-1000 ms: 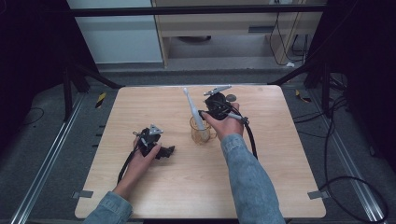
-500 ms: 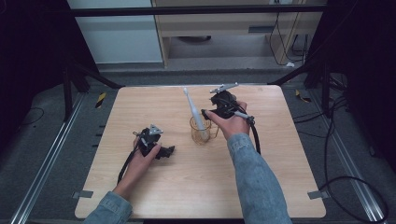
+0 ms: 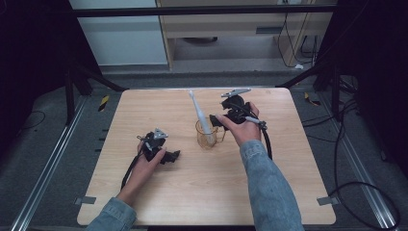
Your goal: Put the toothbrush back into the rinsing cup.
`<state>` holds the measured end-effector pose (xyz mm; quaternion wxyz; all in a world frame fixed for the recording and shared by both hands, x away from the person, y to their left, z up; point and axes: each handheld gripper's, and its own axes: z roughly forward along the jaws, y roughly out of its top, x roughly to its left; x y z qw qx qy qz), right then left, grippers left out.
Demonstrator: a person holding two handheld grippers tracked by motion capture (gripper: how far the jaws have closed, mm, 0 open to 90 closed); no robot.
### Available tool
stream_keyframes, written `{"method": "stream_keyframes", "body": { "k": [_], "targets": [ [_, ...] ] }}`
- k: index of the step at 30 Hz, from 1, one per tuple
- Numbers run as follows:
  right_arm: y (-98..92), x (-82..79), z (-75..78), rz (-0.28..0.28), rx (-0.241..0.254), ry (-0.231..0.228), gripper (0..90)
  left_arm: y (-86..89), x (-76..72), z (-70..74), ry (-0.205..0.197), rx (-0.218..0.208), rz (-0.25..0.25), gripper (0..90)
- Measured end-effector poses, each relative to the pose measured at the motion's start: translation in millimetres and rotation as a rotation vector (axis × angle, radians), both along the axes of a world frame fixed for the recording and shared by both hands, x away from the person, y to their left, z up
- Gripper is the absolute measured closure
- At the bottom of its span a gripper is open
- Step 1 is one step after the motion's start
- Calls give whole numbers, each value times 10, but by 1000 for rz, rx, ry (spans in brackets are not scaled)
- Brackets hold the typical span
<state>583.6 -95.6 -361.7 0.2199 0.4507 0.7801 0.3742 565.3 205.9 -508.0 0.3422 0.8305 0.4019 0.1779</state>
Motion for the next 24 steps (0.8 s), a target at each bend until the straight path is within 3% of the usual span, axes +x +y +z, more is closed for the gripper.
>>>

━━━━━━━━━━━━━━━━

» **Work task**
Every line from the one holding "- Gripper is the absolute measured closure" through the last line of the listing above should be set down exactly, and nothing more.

» **Task response**
- Gripper is the absolute measured closure
- At the bottom of its span a gripper is open
- Step 1 is one step after the motion's start
- Calls give whole numbers, each value times 10, but by 1000 for rz, rx, ry (spans in brackets are not scaled)
- Brackets hold the typical span
<state>583.6 -95.6 -361.7 0.2199 0.4507 0.7801 0.3742 565.3 205.9 -508.0 0.3422 0.8305 0.4019 0.1779</state>
Motion for the next 24 steps (0.8 s), a target at each bend until the straight path is within 3% of the usual span, axes +x +y +z, more is closed for the gripper.
>>>

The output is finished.